[Exercise]
Read the data below. Every line holding the string "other" must be copied.

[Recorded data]

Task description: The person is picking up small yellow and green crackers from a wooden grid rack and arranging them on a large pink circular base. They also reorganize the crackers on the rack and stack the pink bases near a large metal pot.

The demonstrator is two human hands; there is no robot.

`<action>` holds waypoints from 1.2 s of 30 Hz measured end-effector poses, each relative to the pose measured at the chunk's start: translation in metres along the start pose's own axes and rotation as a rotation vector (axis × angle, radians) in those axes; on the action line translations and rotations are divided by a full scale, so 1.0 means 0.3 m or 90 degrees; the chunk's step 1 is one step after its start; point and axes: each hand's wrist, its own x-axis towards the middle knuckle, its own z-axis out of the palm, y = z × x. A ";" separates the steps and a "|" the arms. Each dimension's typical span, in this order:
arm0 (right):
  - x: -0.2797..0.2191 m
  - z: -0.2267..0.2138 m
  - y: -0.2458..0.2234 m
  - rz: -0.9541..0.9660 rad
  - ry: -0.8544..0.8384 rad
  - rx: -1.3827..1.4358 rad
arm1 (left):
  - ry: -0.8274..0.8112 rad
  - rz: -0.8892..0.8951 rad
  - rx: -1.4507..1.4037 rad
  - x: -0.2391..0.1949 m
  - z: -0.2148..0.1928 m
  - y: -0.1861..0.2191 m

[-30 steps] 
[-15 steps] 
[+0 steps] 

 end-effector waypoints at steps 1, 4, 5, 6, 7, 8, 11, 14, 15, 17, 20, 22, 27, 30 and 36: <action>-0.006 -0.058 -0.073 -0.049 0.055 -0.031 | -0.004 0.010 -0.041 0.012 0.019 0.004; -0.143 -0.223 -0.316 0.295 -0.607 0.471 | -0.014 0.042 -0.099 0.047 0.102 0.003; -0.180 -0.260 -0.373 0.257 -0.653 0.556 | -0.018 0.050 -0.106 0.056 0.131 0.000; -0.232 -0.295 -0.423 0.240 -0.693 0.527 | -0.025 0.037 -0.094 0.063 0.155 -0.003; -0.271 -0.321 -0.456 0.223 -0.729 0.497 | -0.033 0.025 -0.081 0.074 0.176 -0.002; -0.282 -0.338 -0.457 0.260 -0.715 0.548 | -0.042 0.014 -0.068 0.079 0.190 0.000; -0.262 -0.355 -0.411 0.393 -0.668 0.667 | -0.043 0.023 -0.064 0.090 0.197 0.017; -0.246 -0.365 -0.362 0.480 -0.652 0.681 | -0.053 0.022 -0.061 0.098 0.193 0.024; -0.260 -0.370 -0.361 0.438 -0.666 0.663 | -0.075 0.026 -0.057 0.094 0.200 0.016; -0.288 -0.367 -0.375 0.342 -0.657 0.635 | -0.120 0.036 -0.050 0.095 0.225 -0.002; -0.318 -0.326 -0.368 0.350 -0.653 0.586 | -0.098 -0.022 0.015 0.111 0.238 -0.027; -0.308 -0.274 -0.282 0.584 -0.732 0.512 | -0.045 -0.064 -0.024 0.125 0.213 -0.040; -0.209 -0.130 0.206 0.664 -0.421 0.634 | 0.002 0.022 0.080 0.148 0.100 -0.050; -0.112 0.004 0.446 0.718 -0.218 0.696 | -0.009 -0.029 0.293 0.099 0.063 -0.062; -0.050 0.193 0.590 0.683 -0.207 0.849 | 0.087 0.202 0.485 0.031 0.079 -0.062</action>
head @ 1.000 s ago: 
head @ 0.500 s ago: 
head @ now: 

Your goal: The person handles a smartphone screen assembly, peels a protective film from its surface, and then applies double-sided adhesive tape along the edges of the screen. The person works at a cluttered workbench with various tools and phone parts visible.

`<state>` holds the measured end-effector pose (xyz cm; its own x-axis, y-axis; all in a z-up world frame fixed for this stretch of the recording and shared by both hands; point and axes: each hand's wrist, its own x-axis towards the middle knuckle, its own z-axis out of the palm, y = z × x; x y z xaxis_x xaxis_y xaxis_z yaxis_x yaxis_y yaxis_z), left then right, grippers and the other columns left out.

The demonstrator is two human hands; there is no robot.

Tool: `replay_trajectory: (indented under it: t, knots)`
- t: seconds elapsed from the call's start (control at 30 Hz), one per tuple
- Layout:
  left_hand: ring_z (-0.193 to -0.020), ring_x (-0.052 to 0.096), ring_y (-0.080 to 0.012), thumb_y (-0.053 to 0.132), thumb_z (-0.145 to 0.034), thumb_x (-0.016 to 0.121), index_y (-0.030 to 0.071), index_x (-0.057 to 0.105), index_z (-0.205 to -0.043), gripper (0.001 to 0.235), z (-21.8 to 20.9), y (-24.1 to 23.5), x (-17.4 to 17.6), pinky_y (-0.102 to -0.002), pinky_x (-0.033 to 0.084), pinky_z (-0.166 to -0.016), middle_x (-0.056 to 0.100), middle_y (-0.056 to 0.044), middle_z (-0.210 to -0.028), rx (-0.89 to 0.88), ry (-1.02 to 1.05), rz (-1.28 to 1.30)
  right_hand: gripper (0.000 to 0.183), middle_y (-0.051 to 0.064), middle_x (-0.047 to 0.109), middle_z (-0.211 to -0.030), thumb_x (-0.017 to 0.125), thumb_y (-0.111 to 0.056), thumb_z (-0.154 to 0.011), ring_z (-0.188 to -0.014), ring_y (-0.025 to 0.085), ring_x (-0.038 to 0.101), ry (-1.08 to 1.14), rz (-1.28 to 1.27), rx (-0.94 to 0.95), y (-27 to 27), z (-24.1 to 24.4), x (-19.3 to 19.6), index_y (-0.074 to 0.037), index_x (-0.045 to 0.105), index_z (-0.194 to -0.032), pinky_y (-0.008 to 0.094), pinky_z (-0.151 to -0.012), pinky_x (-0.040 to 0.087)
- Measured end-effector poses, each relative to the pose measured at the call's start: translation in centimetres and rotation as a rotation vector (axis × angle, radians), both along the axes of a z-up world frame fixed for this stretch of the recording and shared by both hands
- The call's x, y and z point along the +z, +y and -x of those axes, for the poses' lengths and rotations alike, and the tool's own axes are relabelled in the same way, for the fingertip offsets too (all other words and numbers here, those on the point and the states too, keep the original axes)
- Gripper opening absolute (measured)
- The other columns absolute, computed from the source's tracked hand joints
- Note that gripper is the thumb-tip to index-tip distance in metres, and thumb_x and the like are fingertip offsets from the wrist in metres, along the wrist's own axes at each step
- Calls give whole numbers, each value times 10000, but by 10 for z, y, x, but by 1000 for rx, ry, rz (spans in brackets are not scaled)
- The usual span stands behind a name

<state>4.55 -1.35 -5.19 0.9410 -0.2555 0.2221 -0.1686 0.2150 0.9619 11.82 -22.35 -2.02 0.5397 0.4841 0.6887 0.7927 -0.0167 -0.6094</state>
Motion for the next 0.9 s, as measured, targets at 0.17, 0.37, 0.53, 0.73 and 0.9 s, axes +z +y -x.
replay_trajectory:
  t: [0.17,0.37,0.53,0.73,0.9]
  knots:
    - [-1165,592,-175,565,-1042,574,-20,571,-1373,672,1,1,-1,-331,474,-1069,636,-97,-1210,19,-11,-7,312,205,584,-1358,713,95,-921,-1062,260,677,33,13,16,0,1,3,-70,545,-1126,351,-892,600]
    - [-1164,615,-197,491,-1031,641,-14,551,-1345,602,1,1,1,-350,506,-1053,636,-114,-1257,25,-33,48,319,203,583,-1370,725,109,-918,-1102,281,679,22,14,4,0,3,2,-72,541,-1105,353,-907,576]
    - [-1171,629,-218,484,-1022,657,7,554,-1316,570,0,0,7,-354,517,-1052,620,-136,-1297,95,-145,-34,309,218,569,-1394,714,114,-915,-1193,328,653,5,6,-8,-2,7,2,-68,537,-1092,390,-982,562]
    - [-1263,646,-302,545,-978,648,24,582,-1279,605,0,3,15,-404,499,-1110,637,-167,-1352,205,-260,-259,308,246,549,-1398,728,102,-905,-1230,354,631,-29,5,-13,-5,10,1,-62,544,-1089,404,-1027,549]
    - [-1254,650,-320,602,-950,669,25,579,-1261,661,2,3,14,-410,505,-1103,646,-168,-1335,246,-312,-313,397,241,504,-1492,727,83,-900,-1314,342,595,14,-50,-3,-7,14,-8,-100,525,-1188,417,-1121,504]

[Output of the exercise]
`<state>` holds the measured end-effector pose (xyz cm; its own x-axis, y-axis; all in a z-up world frame fixed for this stretch of the recording and shared by both hands; point and axes: each hand's wrist, its own x-axis towards the middle knuckle, its own z-axis out of the palm, y = z × x; x y z xaxis_x xaxis_y xaxis_z yaxis_x yaxis_y yaxis_z), left then right, grippers and the other columns left out.
- The call's x, y and z point along the +z, +y and -x of those axes, for the poses' lengths and rotations alike, and the tool's own axes are relabelled in the same way, for the fingertip offsets too (all other words and numbers here, those on the point and the states too, keep the original axes)
- The other columns absolute, computed from the source's tracked hand joints

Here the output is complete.